-- Problem description --
Wherever the string "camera" occurs in a line of these records, report that line.

-- Records from a data collection --
==========

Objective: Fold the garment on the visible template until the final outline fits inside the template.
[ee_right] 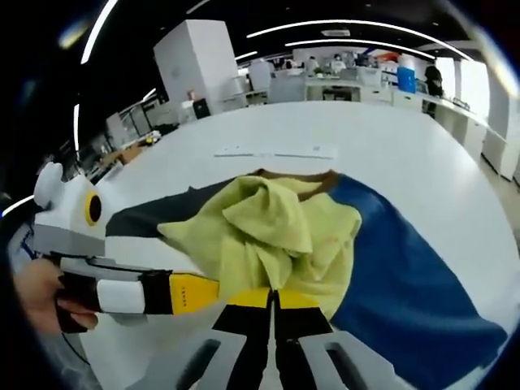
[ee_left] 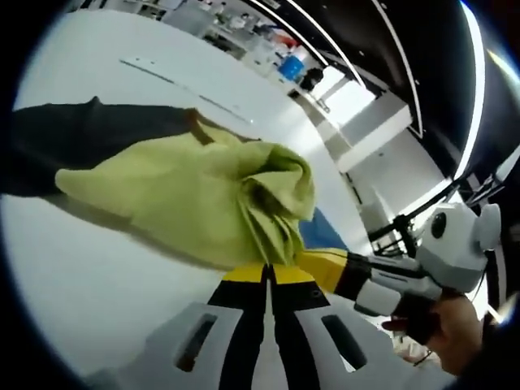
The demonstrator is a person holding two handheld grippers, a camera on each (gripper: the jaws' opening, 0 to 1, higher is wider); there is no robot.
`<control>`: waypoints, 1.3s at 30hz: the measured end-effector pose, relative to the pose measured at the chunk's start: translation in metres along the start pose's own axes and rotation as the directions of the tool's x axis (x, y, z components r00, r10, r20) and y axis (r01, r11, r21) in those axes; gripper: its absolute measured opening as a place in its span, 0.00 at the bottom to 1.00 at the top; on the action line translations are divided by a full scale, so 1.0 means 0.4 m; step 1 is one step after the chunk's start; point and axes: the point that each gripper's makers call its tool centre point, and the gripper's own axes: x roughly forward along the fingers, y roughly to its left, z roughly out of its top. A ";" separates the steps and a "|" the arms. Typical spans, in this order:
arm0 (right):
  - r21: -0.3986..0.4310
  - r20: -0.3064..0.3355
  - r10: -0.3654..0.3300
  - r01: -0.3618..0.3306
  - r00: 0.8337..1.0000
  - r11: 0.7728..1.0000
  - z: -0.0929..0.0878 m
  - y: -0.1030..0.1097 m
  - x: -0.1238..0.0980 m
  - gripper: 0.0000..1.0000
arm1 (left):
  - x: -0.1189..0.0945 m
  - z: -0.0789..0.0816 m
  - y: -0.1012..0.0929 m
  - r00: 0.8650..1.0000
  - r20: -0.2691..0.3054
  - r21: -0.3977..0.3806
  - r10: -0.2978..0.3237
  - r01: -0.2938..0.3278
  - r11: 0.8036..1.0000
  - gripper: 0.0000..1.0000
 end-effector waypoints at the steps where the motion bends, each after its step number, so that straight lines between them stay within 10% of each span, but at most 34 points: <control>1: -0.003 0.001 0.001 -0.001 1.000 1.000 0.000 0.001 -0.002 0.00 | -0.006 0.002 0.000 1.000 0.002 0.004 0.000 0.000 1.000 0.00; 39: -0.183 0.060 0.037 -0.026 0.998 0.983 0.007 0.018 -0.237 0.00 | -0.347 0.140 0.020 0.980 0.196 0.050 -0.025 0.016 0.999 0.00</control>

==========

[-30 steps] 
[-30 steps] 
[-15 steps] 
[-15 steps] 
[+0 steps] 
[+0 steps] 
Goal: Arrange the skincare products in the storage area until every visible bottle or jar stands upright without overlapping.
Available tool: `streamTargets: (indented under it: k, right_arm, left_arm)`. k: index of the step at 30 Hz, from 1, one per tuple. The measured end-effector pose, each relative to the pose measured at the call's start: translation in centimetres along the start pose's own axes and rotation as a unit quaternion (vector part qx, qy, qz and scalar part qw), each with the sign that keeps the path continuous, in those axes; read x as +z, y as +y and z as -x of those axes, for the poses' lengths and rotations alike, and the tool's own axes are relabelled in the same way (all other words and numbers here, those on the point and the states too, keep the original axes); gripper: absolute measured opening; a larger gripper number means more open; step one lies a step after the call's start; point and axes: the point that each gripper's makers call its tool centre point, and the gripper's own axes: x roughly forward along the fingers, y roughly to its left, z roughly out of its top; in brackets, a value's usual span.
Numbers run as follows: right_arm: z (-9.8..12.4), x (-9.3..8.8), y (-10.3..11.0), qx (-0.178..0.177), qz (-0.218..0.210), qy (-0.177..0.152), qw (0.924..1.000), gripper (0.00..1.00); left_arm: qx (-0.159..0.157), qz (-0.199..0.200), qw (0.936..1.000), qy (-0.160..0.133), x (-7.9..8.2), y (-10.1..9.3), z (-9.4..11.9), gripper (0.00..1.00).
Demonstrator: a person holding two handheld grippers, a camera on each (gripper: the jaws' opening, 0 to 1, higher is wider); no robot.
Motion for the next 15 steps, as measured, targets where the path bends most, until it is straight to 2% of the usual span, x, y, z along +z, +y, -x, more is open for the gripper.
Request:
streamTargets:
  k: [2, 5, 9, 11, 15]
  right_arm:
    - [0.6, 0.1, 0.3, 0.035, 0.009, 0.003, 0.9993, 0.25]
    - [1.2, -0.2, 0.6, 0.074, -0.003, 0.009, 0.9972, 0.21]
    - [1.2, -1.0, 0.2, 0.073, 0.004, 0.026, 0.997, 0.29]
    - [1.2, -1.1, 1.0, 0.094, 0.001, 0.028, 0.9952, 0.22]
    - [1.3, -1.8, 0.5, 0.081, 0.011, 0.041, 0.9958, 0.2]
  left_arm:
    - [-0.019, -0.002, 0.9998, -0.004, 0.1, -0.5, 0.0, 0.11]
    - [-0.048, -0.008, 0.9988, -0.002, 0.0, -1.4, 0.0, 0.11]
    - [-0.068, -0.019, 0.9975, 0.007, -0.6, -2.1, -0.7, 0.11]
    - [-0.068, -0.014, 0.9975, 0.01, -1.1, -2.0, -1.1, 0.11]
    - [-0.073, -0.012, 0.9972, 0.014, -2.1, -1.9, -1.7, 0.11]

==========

-- Expected answer --
The demonstrator is a person holding two handheld grippers, a camera on each (gripper: the jaws' opening, 0 to 1, higher is wider); there is no robot.
Demonstrator: a person holding two handheld grippers, a camera on each (gripper: the jaws' opening, 0 to 1, higher is wider); no robot.

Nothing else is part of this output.